Il s'était installé dans un couloir du cinquième étage, dans une alcôve un peu à l'écart. Il avait une vue parfaite sur le terrain de Quiddich - désert vu le temps pluvieux du jour - et sur l'orée de la forêt interdite.

Il réalisa soudain que c'était la première fois qu'il se retrouvait seul depuis l'été dernier. Vraiment seul, sans personne à proximité. Depuis qu'il avait accepté la main tendue de Harry, il avait toujours eu quelqu'un à portée de voix.

Il n'avait pas réalisé jusqu'à présent, et il était le premier surpris de se rendre compte que ce n'était pas désagréable comme sensation. Savoir qu'il y avait quelqu'un en cas de problème.

Il s'était habitué à cette présence constante. Il ne manquait pas d'intimité, étrangement.

Aujourd'hui cependant c'était différent. Aujourd'hui, le hibou de ses parents était arrivé et lui avait apporté une lettre. Il avait tourné le parchemin roulé entre ses doigts fins un long moment, l'air pensif, avant de le mettre dans sa poche sans l'ouvrir.

Il pressentait que les nouvelles ne seraient pas agréables. Ses parents n'avaient pas cherché à le joindre depuis qu'il avait choisi de trahir leurs idéaux. Il avait dû être rayé de la généalogie familiale comme ceux qui avaient déshonoré le nom des Malefoy.

A une époque cette idée l'aurait rendu malade et il aurait probablement été s'excuser immédiatement. Il aurait rampé pour que Lucius lui accorde à nouveau un regard. Il aurait accepté la marque juste pour retrouver sa place au Manoir Malefoy.

Mais plus maintenant. Il avait ouvert les yeux, et s'était rendu compte qu'il avait été trompé par ses propres parents.

Ses parents auraient du le protéger. Mais il n'avait été qu'une marchandise à vendre à leur Maître... Une preuve de leur loyauté. Il n'était que de la chair à canon destinée à bâtir le rêve d'un fou furieux.

Il passa un long moment à observer par la fenêtre, jouant distraitement avec la lettre de ses parents.

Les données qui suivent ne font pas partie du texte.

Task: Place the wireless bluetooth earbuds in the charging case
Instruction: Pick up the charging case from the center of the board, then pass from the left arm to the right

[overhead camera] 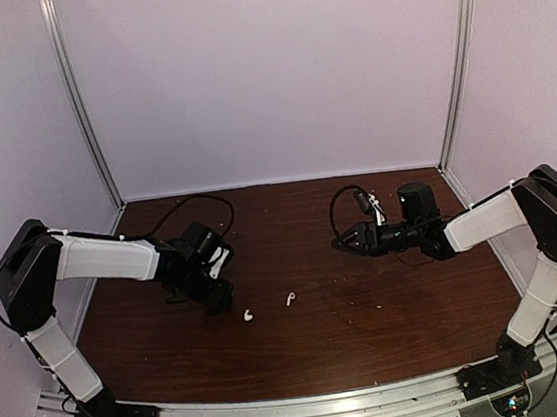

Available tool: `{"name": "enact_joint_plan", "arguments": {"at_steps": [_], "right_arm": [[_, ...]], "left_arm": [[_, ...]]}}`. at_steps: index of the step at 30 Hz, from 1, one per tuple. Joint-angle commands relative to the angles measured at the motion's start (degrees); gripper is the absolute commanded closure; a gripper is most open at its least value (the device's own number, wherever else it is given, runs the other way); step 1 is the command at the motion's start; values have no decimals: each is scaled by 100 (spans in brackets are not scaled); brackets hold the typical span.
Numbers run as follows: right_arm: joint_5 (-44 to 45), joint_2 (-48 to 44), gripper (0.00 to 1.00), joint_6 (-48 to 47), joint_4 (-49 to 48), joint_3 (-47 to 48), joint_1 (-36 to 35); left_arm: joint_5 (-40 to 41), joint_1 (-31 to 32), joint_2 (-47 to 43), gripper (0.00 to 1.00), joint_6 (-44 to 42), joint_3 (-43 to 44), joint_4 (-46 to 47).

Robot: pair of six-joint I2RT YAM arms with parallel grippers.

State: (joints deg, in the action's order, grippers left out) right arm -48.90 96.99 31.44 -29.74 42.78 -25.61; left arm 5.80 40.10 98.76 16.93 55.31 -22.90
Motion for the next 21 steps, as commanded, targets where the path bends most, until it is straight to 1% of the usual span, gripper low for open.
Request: {"name": "enact_joint_plan", "arguments": {"at_steps": [1,5,13,21], "right_arm": [[-170,46,27,234,-458,-95,5],[-264,189,27,386,-594,-8,-132],[-655,434,27,853,-926,128,-552],[-1072,272,28,1351,-1393,-37,-983]], "left_arm": [[72,31,-234,52,-305,334,123],[53,250,-406,54,-602,509,283],[68,1426,-754,56,-1712,700,941],[-204,1984,-1008,60,-2720,580,1596]]}}
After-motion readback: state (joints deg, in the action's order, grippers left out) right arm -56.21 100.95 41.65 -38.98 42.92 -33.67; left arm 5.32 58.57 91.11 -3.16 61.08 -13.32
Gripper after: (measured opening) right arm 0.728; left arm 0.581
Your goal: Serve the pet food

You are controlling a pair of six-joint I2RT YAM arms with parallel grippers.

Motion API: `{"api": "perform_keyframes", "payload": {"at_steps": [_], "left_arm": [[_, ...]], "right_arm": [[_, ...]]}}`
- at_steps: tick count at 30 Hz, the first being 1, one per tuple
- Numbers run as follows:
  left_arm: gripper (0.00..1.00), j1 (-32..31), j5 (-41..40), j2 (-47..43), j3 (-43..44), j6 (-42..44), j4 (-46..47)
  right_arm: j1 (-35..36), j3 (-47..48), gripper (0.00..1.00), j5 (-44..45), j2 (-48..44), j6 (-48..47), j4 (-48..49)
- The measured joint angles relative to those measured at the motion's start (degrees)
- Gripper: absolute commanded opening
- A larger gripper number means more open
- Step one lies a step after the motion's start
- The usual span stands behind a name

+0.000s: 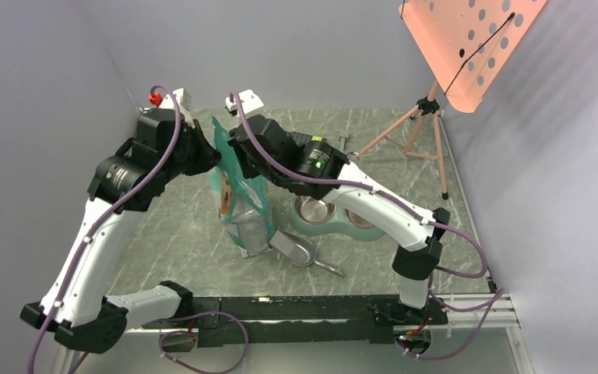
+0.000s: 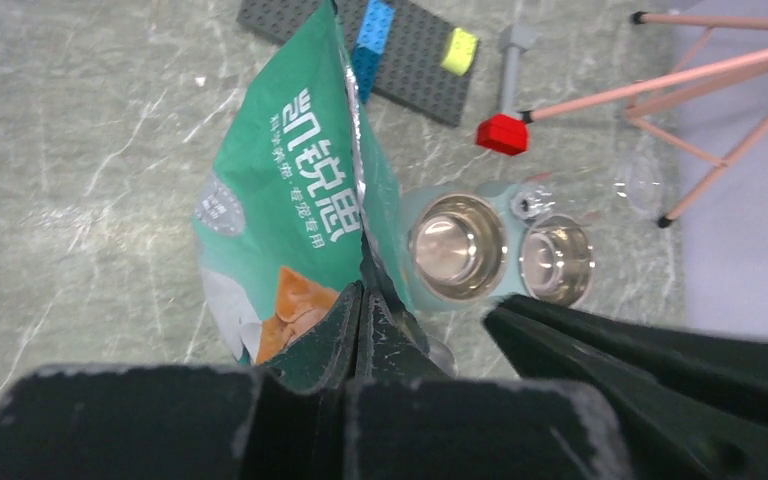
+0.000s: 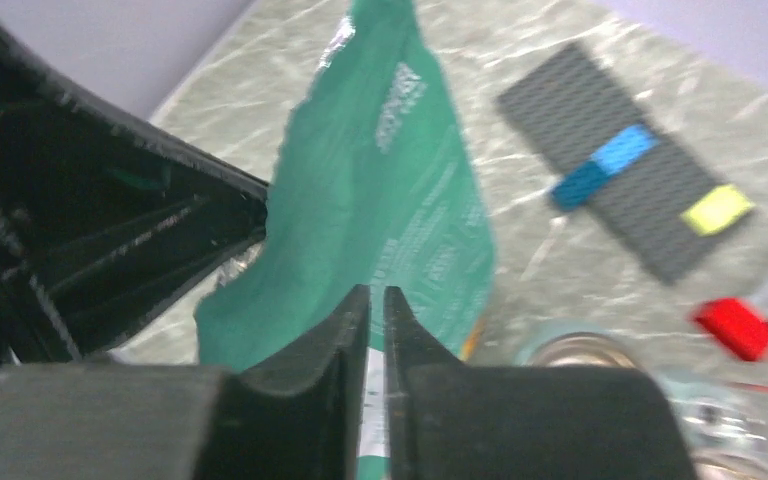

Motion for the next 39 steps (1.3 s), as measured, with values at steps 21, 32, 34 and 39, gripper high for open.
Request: {"api": "perform_keyframes", "payload": {"at_steps": [21,32,34,39], "left_arm": [[0.00,0.39,8.28,-5.53,-9.90,-3.85,14.71],[0.00,0.42,8.87,-4.66,-9.84,-8.63,15.15],[0.00,0.48,8.66,-4.61,-9.84,-8.90,14.78],[0.00,0.66,8.28,-2.99,-8.41,-9.22,12.79]], "right_arm": [[-5.97,4.24,0.35,-21.20,-1.42,13.42,-1.33],[-5.97,9.49,0.30,-16.06,2.82,17.20,-4.72],[-5.97,10.14,0.18,-15.08,4.11,17.20,-5.16],[-6.08,14.29,0.00,-12.39,7.52,17.66,-9.22]]}}
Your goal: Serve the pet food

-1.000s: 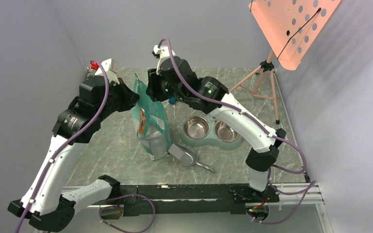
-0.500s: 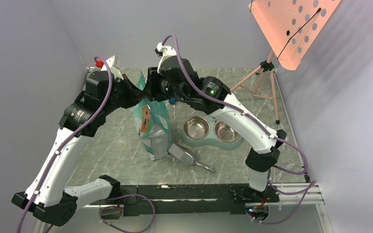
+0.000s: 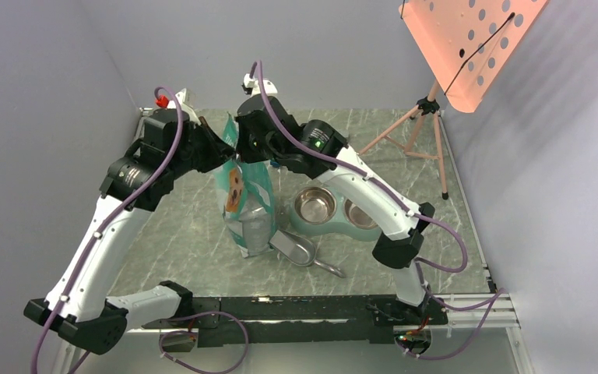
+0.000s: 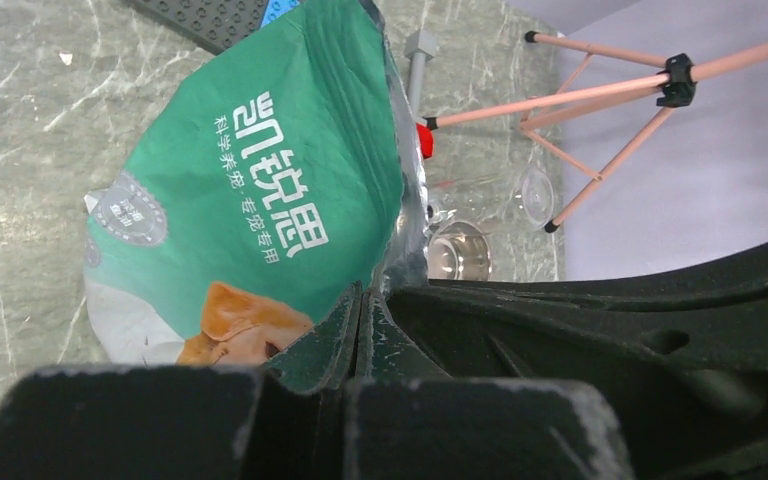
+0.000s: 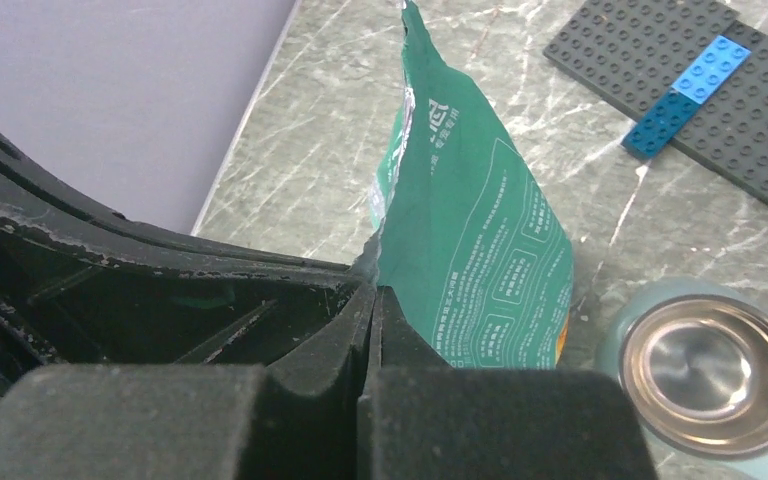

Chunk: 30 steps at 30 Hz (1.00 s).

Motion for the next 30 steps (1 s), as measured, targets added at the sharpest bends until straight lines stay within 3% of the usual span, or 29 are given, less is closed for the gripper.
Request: {"api": "perform_keyframes", "payload": {"at_steps": [8,13,15,18,21,24,30], "left_arm": [[0.00,-0.20,-0.35,2.73,2.84,-0.28,-3.65],[0.29,0.11,-0.07,2.73,2.84,0.61,-3.82],[0.36,0.55,0.15,2.67,2.40,0.92,-3.82],[0.34,1.57,2.10,1.36,-0.28,0.35,-1.25],[0.22,2.95,4.70,-0.33,-3.41,-0.35,2.25],[0.01,4.24,7.43,-0.87,-4.85,-0.68,4.02],[0.00,3.96,6.78,2.62,0.94,1.81,-0.59]], "right_arm": [[0.87,1.03,0.00,2.47,0.96,-1.64,-1.25],[0.92,-2.93,0.00,0.26,-0.70,-4.35,2.62],[0.39,-5.70,0.00,-0.98,-2.27,-4.96,4.63],[-0.81,-7.04,0.00,-3.65,-3.45,-4.92,5.68],[-2.32,-9.62,0.00,-7.67,-4.68,-3.52,7.72],[-3.32,-12.44,0.00,-10.91,-5.53,-2.23,10.27],[-2.71,-9.14,0.00,-8.00,-4.11,-2.03,7.78]]}}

Il soupira puis déplia le rouleau. Il prit connaissances des quelques lignes, et laissa tomber le parchemin à terre.

Il s'autorisa une seule larme, pour tourner un trait sur celui qu'il était, avant de se reprendre et de reprendre son observation par la fenêtre.

Hier il était un Malefoy. Aujourd'hui il n'était plus rien.

Hier il était riche. Aujourd'hui il n'avait plus rien.

Hier il était en vie. Aujourd'hui il était condamné.

Son père lui annonçait froidement qu'il était renié, déshérité et traître à son sang. En tant que tel, les Mangemorts avaient le devoir de l'éliminer s'il venait à se trouver face à eux.

Rien de moins. Rien de plus.

Son père devait se montrer plus courtois dans les courriers professionnels qu'il échangeait.

Harry, Harry Potter, qui avait été son ennemi avait eu plus de considération envers lui que ses propres parents. Aujourd'hui ils étaient amis, et il savait au fond de lui qu'Harry ne l'abandonnerait pas.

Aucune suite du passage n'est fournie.